论文标题
更快的体素蛋白:实时3D人姿势估计正拼图投影
Faster VoxelPose: Real-time 3D Human Pose Estimation by Orthographic Projection
论文作者
论文摘要
虽然基于体素的方法已经获得了多人摄影剂的多人3D姿势估计的有希望的结果,但它们具有沉重的计算负担,尤其是对于大型场景。我们提出更快的素素,以通过将特征量重新投影到三个二维坐标平面并分别估算x,y,z坐标来解决挑战。为此,我们首先通过分别基于投影到XY平面和Z轴的体积功能来估算一个2D框及其高度,首先通过一个3D边界框来定位每个人。然后,对于每个人,我们分别估算三个坐标平面的部分关节坐标,然后将其融合以获得最终的3D姿势。该方法不含昂贵的3D-CNN,并将其素的速度提高了十倍,同时作为最先进的方法具有竞争力的准确性,证明了其在实时应用中的潜力。

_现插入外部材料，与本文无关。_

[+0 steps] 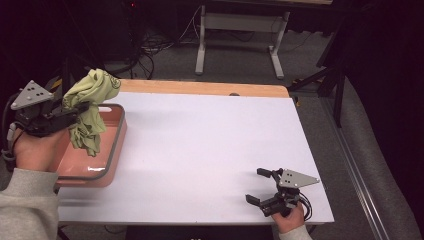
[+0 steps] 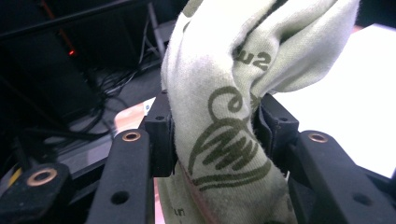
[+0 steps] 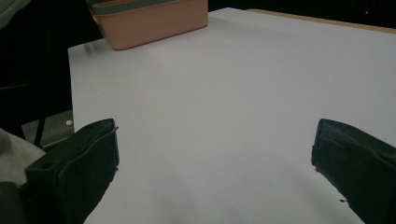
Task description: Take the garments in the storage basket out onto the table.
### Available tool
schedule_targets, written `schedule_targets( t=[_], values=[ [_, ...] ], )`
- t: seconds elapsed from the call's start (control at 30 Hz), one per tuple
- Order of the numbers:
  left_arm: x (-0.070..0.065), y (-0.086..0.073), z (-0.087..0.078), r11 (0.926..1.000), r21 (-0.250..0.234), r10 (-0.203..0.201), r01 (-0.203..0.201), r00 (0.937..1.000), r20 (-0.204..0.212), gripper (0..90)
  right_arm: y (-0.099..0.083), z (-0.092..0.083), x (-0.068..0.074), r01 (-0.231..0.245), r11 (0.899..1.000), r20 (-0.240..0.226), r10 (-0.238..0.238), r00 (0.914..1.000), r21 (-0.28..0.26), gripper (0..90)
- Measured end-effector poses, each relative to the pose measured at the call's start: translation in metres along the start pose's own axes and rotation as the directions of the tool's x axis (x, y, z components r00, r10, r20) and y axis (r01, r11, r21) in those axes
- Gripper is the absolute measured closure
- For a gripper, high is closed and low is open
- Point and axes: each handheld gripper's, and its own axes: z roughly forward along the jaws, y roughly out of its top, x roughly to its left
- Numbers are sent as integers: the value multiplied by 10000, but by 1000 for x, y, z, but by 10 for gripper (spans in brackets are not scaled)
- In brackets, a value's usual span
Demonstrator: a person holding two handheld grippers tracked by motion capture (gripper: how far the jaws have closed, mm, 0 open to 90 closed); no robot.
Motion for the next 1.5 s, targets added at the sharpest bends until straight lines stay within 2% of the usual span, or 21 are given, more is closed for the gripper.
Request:
schedule_targets(
  t=[0.07,0.1,0.13,0.2,0.3,0.43,0.47,0.5,0.57,0.63,0.67,0.7,0.83,0.93,1.17,1.2,1.43,1.5],
  values=[
    [-2,1,-1,9999,-104,-44,46,9999,143,570,0,0,0,-7,10000,2,7,10000,-4,13],
    [-5,3,-3,9994,-331,-120,132,9992,384,571,0,0,0,-7,10000,3,7,10000,-8,13],
    [-5,3,-3,9994,-331,-120,132,9992,384,571,0,0,0,-7,10000,3,7,10000,-8,13],
    [-10,6,-4,9977,-614,-220,273,9961,858,571,0,0,0,1,10000,-6,-1,10000,-5,13],
    [-15,8,-4,9973,-672,-220,295,9937,1098,572,0,0,0,1,10000,-9,-1,10000,-7,13],
    [-29,9,-1,9935,-1074,-209,388,9865,1625,574,0,0,0,-1,10000,-10,1,10000,-23,13],
    [-29,9,-1,9935,-1074,-209,388,9865,1625,574,0,0,0,2,10000,-9,-2,10000,-25,13],
    [-34,9,0,9921,-1177,-200,433,9812,1920,575,0,0,0,0,10000,-13,0,10000,-27,13],
    [-39,8,2,9902,-1301,-216,507,9763,2155,575,0,0,0,-14,10000,-19,14,10000,-25,13],
    [-44,8,4,9887,-1390,-232,570,9719,2341,575,0,0,0,-18,10000,-24,18,10000,-19,13],
    [-44,8,4,9887,-1390,-232,570,9719,2341,575,0,0,0,-18,10000,-24,18,10000,-19,13],
    [-49,7,7,9877,-1451,-196,582,9670,2542,575,0,0,0,4,10000,-20,-4,10000,-26,13],
    [-59,3,14,9838,-1658,-206,690,9605,2774,575,0,-1,0,-4,10000,-17,4,10000,-56,13],
    [-66,-2,19,9806,-1759,-290,861,9521,3043,575,0,-1,0,-16,10000,-23,16,10000,-61,13],
    [-79,-12,33,9695,-2110,-374,1244,9265,3744,575,0,-1,0,-17,10000,-54,17,10000,-48,13],
    [-79,-12,33,9695,-2110,-374,1244,9265,3744,575,0,-1,0,-17,10000,-54,17,10000,-48,13],
    [-95,-19,48,9694,-2083,-326,1299,9091,4153,575,0,-1,0,-13,10000,-78,13,10000,-46,13],
    [-97,-19,49,9689,-2106,-318,1303,9089,4159,575,0,-1,0,-8,10000,-82,8,10000,-50,13]
  ],
)
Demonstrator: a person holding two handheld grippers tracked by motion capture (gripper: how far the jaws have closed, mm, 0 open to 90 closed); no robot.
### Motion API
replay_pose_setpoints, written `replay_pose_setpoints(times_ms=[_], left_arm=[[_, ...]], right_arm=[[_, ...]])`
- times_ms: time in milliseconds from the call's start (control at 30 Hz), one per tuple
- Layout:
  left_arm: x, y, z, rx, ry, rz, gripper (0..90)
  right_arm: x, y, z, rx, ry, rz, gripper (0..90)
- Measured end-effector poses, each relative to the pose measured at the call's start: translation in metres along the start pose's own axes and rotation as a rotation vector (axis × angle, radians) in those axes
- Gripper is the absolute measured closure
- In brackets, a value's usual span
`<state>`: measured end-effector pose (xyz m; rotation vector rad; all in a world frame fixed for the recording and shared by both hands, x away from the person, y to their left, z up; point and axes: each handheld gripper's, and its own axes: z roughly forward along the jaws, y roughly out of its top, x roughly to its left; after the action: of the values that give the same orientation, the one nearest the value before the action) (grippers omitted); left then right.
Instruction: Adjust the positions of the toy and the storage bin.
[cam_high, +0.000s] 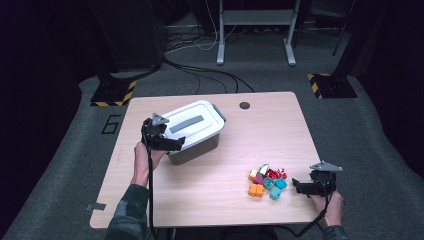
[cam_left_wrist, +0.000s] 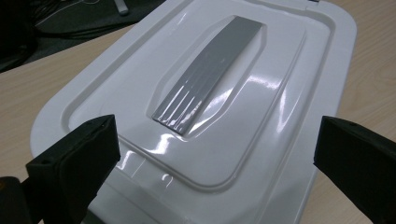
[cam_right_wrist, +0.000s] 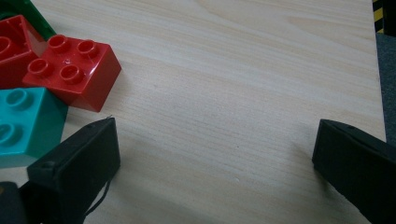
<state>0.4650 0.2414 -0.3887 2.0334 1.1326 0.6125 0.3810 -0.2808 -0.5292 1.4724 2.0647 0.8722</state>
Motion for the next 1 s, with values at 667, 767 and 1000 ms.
replay_pose_setpoints(times_ms=[667,767,1000], left_arm=[[0.004,0.028,0.029,0.057,-0.036,0.048,26.3],[0.004,0.03,0.031,0.06,-0.031,0.059,35.6],[0.008,0.035,0.037,0.075,-0.06,0.054,45.5]], right_arm=[[0.0,0.0,0.0,-0.003,0.0,0.001,0.8],[0.0,0.0,0.0,-0.003,0.0,0.001,0.8],[0.0,0.0,0.0,-0.003,0.001,0.0,1.0]])
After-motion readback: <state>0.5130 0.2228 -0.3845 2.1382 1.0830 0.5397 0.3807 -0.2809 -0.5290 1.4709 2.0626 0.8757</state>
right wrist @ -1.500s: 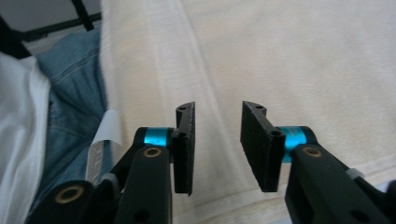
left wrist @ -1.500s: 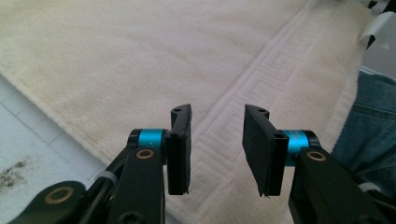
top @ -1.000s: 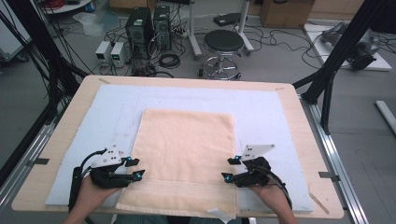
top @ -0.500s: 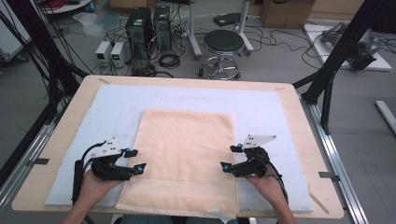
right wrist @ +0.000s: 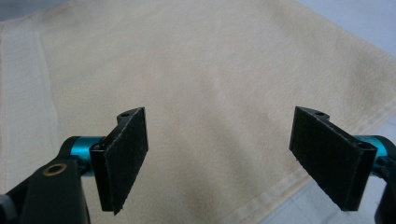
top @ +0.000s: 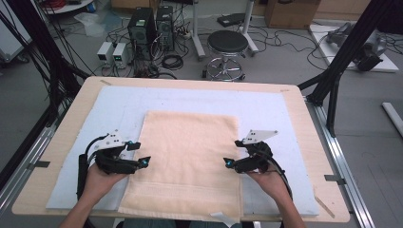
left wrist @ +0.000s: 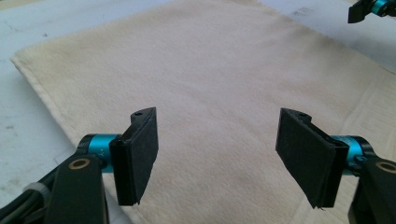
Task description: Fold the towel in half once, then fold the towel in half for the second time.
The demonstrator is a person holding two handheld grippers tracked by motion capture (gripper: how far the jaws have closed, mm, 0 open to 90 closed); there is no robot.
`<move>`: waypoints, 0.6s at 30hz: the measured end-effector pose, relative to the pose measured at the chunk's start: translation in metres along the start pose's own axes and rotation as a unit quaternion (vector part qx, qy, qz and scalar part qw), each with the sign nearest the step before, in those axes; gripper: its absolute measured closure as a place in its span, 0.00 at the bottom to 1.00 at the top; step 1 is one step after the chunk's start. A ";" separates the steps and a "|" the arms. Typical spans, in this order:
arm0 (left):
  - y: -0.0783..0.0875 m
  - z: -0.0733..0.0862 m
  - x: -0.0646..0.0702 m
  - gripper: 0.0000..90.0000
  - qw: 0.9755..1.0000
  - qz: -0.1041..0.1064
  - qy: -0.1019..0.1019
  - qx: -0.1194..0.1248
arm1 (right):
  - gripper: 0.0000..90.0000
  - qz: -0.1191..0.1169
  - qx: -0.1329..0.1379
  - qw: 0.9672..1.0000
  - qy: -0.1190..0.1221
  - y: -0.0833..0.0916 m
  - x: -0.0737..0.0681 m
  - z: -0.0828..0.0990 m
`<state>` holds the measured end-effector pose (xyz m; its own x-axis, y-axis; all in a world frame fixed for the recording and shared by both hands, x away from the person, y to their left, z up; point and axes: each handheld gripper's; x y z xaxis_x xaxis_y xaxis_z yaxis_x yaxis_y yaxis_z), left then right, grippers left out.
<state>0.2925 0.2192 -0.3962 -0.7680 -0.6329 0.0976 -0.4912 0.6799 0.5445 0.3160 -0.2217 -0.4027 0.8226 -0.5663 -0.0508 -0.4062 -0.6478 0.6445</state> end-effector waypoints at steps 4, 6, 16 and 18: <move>-0.003 -0.006 -0.007 0.34 1.000 -0.006 -0.002 -0.003 | 0.21 0.001 -0.008 1.000 0.002 -0.001 0.006 -0.004; -0.005 -0.010 -0.013 0.34 1.000 -0.009 -0.002 -0.005 | 0.21 0.002 -0.015 1.000 0.003 -0.002 0.010 -0.007; -0.020 -0.037 -0.049 0.35 0.999 -0.030 0.002 -0.018 | 0.21 0.016 -0.025 1.000 0.007 -0.012 0.044 -0.037; -0.024 -0.042 -0.058 0.35 0.999 -0.032 0.014 -0.014 | 0.21 0.014 -0.024 1.000 0.004 -0.015 0.052 -0.043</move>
<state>0.3663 0.2244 -0.3800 -0.7234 -0.6851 0.0854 -0.5262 0.6273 0.5741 0.3820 -0.2192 -0.3823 0.8146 -0.5794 -0.0260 -0.4097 -0.6066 0.6813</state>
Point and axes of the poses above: each handheld gripper's, and its own axes: y roughly backward along the jaws, z roughly out of its underside, x roughly to its right, and after that the axes turned 3 degrees about -x, right-handed
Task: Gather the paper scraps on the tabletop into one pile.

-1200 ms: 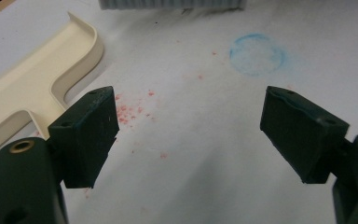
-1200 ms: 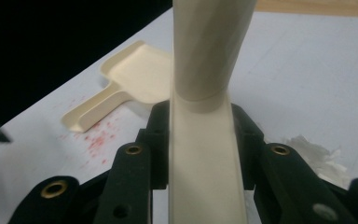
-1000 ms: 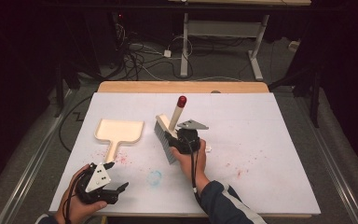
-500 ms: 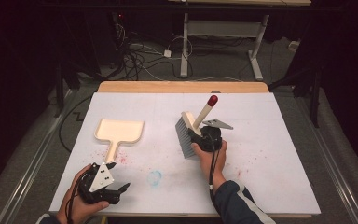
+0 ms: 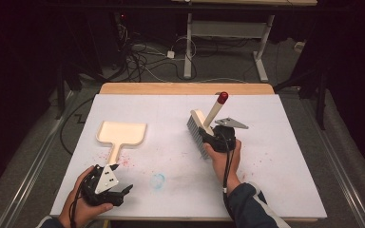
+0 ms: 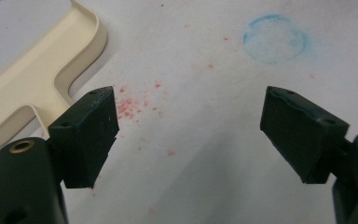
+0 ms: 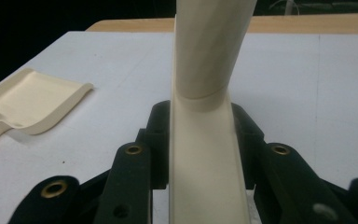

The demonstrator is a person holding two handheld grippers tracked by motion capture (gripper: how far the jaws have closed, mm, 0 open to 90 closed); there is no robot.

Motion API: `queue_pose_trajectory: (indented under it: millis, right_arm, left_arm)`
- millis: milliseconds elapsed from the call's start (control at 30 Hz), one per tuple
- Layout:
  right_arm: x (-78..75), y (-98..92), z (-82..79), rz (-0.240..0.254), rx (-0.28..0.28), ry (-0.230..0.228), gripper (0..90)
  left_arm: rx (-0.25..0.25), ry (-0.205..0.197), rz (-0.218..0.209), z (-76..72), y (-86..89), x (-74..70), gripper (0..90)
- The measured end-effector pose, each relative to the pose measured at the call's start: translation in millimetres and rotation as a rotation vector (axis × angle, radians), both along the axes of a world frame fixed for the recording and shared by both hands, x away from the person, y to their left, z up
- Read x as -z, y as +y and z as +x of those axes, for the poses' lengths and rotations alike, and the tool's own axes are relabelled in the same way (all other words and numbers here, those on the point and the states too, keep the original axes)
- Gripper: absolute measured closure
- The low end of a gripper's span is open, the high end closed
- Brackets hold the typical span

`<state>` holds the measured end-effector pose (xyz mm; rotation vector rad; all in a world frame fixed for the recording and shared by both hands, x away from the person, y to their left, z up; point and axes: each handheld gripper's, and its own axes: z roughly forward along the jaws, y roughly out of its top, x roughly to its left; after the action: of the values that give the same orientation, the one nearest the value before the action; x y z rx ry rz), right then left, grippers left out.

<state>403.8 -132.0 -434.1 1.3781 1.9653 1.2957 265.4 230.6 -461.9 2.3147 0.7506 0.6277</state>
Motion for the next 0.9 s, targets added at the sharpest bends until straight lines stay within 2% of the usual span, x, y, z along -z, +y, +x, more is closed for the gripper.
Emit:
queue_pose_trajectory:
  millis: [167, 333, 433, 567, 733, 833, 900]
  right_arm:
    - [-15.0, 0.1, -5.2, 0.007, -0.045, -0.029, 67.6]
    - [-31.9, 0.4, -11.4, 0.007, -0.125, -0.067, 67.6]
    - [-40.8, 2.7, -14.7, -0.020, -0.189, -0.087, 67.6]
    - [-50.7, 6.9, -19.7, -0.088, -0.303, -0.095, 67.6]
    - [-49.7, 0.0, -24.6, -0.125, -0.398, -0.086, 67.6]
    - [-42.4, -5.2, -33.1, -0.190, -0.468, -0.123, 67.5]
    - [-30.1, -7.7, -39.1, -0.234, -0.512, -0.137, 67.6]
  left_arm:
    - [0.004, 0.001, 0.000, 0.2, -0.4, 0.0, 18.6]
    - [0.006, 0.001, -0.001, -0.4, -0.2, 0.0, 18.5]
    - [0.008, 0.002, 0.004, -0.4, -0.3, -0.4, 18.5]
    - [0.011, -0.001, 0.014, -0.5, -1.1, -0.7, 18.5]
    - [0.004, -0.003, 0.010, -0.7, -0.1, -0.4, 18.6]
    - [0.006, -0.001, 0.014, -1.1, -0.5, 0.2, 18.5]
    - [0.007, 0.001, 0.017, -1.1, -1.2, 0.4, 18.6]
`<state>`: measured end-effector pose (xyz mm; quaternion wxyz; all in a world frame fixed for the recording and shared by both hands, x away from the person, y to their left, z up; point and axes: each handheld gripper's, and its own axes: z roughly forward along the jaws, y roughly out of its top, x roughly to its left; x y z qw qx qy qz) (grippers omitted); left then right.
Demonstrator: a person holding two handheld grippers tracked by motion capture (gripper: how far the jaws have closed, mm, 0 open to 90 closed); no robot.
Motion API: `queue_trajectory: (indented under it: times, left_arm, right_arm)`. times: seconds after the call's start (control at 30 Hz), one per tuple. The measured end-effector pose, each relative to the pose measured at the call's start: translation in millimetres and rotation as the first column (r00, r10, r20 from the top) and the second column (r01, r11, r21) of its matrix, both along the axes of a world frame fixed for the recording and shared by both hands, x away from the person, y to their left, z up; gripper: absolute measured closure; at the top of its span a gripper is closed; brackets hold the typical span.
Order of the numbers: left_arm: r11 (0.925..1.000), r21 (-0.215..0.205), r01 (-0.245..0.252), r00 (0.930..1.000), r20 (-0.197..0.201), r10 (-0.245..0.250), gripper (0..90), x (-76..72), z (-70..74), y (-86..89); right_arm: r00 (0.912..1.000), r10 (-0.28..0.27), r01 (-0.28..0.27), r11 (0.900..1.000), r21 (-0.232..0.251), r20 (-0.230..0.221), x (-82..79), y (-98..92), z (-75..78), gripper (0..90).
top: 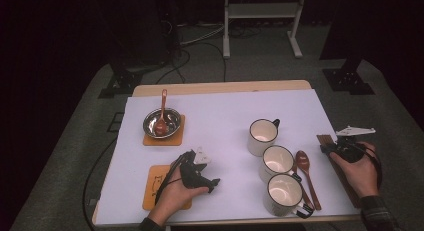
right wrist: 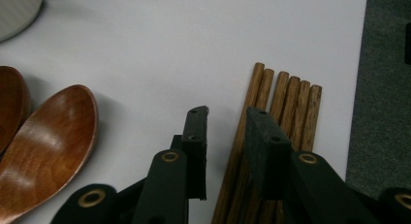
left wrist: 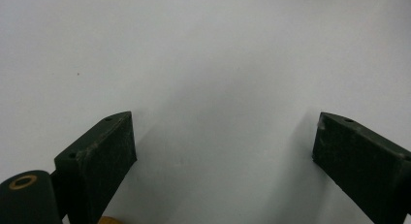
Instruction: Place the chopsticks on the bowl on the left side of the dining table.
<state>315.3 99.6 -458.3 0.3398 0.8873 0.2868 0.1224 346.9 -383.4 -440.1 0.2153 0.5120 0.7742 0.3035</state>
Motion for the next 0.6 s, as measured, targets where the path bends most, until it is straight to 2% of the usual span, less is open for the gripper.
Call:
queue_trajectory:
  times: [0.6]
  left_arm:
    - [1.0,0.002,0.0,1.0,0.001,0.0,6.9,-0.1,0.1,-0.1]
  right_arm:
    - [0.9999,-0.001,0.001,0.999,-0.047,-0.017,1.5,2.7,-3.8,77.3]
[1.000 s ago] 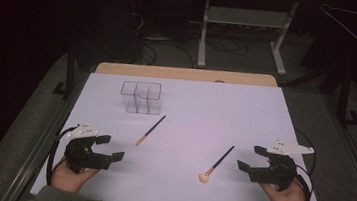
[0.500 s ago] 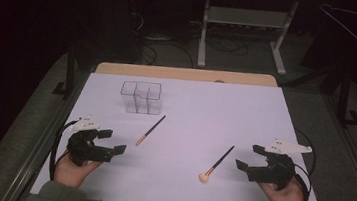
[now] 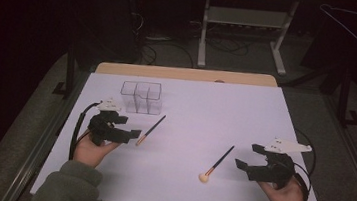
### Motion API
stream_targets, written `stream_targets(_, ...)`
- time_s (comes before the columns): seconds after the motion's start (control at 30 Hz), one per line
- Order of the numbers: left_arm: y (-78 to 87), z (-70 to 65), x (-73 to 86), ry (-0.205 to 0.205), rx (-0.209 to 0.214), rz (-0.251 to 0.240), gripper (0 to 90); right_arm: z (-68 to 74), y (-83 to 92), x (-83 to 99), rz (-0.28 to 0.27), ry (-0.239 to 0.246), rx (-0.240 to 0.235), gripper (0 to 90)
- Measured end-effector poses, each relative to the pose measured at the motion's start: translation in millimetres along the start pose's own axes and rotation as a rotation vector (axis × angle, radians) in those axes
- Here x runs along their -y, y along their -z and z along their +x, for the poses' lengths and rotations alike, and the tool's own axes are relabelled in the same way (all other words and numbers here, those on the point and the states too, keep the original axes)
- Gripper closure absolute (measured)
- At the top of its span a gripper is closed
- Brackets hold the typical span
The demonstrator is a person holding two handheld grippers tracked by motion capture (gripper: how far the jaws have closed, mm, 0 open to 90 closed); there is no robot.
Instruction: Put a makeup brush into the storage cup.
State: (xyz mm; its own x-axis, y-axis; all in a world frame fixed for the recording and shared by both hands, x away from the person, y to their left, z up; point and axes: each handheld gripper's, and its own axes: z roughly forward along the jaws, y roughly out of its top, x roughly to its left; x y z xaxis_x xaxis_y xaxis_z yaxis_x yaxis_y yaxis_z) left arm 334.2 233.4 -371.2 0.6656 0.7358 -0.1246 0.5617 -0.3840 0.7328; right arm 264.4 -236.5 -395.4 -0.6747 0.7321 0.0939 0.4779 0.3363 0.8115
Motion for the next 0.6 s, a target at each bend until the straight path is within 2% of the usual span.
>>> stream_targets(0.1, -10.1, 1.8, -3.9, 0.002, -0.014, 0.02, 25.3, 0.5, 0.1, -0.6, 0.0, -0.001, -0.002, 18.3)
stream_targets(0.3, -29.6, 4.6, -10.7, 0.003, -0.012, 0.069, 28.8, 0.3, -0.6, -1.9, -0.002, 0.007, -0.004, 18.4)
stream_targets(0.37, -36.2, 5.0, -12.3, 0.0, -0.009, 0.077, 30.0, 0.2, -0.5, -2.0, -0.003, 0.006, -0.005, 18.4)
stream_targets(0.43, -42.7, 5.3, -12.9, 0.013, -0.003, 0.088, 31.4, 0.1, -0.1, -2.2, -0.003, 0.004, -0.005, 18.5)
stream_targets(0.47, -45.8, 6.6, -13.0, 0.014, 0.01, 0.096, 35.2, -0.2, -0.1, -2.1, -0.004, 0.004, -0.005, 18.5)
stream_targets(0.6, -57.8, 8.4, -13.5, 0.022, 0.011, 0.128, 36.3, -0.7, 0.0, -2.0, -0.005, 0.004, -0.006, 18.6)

While the voxel-based methods have achieved promising results for multi-person 3D pose estimation from multi-cameras, they suffer from heavy computation burdens, especially for large scenes. We present Faster VoxelPose to address the challenge by re-projecting the feature volume to the three two-dimensional coordinate planes and estimating X, Y, Z coordinates from them separately. To that end, we first localize each person by a 3D bounding box by estimating a 2D box and its height based on the volume features projected to the xy-plane and z-axis, respectively. Then for each person, we estimate partial joint coordinates from the three coordinate planes separately which are then fused to obtain the final 3D pose. The method is free from costly 3D-CNNs and improves the speed of VoxelPose by ten times and meanwhile achieves competitive accuracy as the state-of-the-art methods, proving its potential in real-time applications.